Her company is the only one in the world with this particular focus. The dogs Lightmark photographs are not identifiable pedigrees; they are personalities. Those personalities inspire the captions she adds to the cards.  Lightmark applies her creative sensibilities to capture images that touch human hearts, and the captions, she says, come later to amplify the message in the photo.

“Creating these images,” she says, “is healing for me.” She adds that she hopes they’re healing for others as well.  Most of Lightmark’s cards are not aimed at a particular occasion.

“I’ve learned that the responses people have to my images are very personal, so I don’t want to constrain their use.”

Nine years ago Lightmark created 24 images of Vashon dogs with captions, printing and folding greeting cards herself on demand as island stores requested them. Today, her 2014 catalogue sports 96 images — her best sellers — and, through a printing and fulfillment house in San Francisco, Lightmark now sells her cards nationwide, in Canada and as far away as Australia with a current print run of 96,000. All Vashon dogs and now some cats.

Once again, taking inspiration as opportunity, Lightmark has learned photographic imaging, marketing, promotion, accounting, distribution and website design along her journey with Vashon pets.

“I do it all “from initial photograph through final sale,” she said. That was all true until this year when demand for her cards grew to the point that she had to hand over printing and distribution to the San Francisco company.

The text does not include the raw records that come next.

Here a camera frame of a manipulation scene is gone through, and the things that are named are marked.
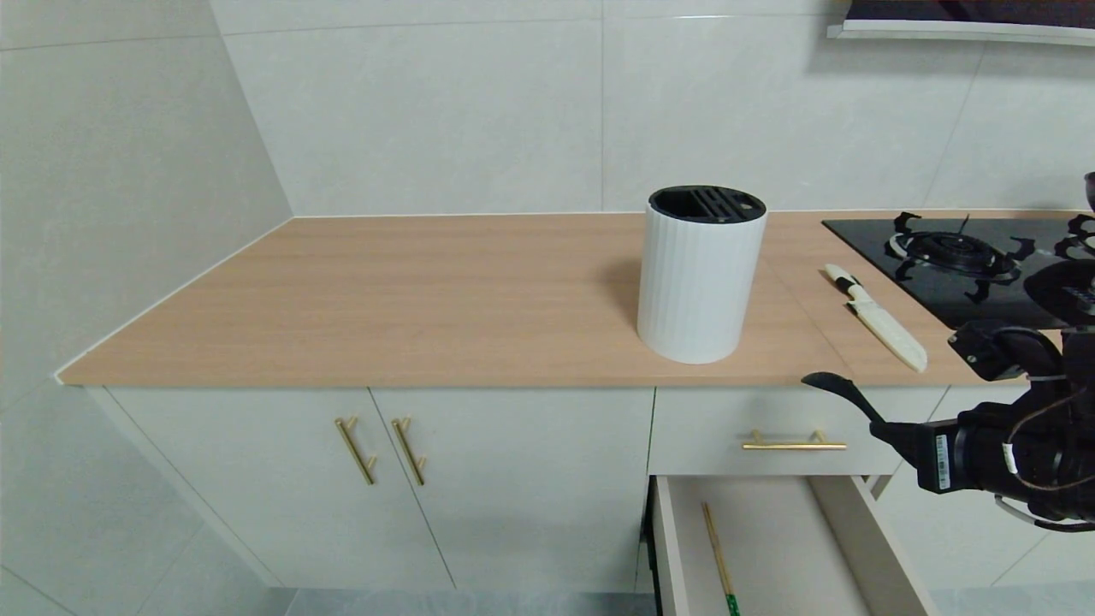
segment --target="white cabinet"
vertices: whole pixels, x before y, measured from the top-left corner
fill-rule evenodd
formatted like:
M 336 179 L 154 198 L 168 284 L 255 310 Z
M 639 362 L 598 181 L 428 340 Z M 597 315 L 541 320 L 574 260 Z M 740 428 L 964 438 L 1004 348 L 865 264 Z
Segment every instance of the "white cabinet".
M 932 420 L 953 419 L 983 402 L 1013 403 L 1025 391 L 1025 385 L 952 387 Z M 886 486 L 878 509 L 931 589 L 992 585 L 1047 533 L 1007 515 L 988 492 L 922 490 L 908 464 Z
M 944 387 L 864 391 L 890 421 L 925 421 Z M 765 442 L 808 442 L 820 431 L 843 451 L 744 450 L 753 431 Z M 889 475 L 894 450 L 871 437 L 869 422 L 846 400 L 806 386 L 658 388 L 650 475 Z
M 452 589 L 367 392 L 110 392 L 287 586 Z M 354 417 L 371 486 L 334 425 Z
M 633 592 L 653 390 L 373 396 L 458 589 Z

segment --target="drawer handle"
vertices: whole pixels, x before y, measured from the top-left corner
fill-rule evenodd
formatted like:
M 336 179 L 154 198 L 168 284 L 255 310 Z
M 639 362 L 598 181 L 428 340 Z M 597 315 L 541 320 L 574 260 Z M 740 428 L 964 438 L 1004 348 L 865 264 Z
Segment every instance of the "drawer handle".
M 365 476 L 365 483 L 372 486 L 377 481 L 372 478 L 372 466 L 377 464 L 377 456 L 369 456 L 368 461 L 361 461 L 361 454 L 357 452 L 357 448 L 354 445 L 354 440 L 349 438 L 349 431 L 354 430 L 357 426 L 357 417 L 349 418 L 349 421 L 343 421 L 342 418 L 335 420 L 335 428 L 338 429 L 338 434 L 343 435 L 343 442 L 346 443 L 346 449 L 349 450 L 349 455 L 354 456 L 354 462 L 357 463 L 357 468 L 361 469 L 361 475 Z
M 403 418 L 401 420 L 393 419 L 392 428 L 395 429 L 395 435 L 400 438 L 400 444 L 403 445 L 403 455 L 405 455 L 407 457 L 407 462 L 411 463 L 411 473 L 414 473 L 414 480 L 417 481 L 419 486 L 425 486 L 426 479 L 422 476 L 422 469 L 426 466 L 426 456 L 415 458 L 414 452 L 411 451 L 411 444 L 407 443 L 406 431 L 411 429 L 411 418 Z
M 793 451 L 793 452 L 843 452 L 848 443 L 830 443 L 825 440 L 825 432 L 815 430 L 810 441 L 805 443 L 765 443 L 759 430 L 752 431 L 753 440 L 742 443 L 742 450 Z

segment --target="kitchen counter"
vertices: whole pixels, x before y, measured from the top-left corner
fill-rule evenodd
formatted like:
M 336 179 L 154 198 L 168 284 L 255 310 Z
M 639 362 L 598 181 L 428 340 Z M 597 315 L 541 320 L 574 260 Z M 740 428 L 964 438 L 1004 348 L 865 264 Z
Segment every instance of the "kitchen counter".
M 965 211 L 920 212 L 961 217 Z M 973 211 L 1060 217 L 1072 211 Z M 71 385 L 613 387 L 982 382 L 950 332 L 820 221 L 772 212 L 738 350 L 683 365 L 635 333 L 642 213 L 296 218 L 62 370 Z M 927 349 L 917 374 L 845 310 L 837 263 Z

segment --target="knife block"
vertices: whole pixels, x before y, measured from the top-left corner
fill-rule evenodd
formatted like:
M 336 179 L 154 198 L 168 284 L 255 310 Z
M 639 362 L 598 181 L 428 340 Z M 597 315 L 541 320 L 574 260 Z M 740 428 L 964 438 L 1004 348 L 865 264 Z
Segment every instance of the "knife block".
M 768 208 L 721 186 L 673 186 L 650 195 L 639 279 L 638 336 L 684 364 L 737 349 L 760 257 Z

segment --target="barcode sticker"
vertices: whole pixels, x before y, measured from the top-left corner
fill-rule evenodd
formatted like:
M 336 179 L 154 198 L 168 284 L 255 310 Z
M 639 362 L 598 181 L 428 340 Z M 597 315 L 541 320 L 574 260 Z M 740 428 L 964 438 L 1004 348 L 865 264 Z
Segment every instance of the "barcode sticker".
M 950 489 L 950 456 L 945 435 L 935 438 L 935 469 L 940 476 L 940 490 Z

Despite her growing business, Lightmark says she knows each animal in her images and the humans they’re attached to. In fact, her current collection of cards includes stories of each on the back. Captions on the front speak to the moment she’s captured like Bearwatcher, a Golden retriever/Great Pyrenees mix, beloved companion of Eva De Loach, leaning out the window of his human’s 1994 Nissan SUV to quote composer Richard Wagner with “Joy is not in things. It is in us.” On the back of the card Lightmark tells the year, make and model of the car in the shot along with the story of how she got the photo. She always asks permission from the dogs’ humans to use their images and, when they result in a card, she gives the humans 12 freebies.

“It’s a love exchange,” says Lightmark.

As her business has grown, so has Lightmark’s wish to make her creations serve purposes beyond the business.

“Ultimately I’d like to see these images in senior centers, as well as inner city schools and health care facilities where they can inspire a smile or two,” she says.

She’s already sharing the joy and a percentage of the proceeds from her sales with animal rescue organizations she believes in. People can go to Lightmark’s website at www.lightmarkarts.com and find not only the 2014 catalogue of cards, but opportunities to donate to Vashon Island Pet Protectors and two other animal rescue organizations. People can also share photos of their favorite pets and find out how to use Lightmark Press products in their organization’s fundraising efforts.

People can also purchase their favorite Lightmark cards and read the blog that has begun chronicling Lightmark’s experiences with Vashon dogs, stories of humor and

poignancy that speak to all.

Lightmark’s message to Vashon animal lovers is that she would love to celebrate every dog and cat on Vashon.

“I want people to know that if their dog’s photo doesn’t turn into a card it’s only due to my own creative or time limitations,” she said.

Lightmark says she is forever grateful to Vashon-Maury Island for nurturing her love of dogs and the business from which she still draws daily delight.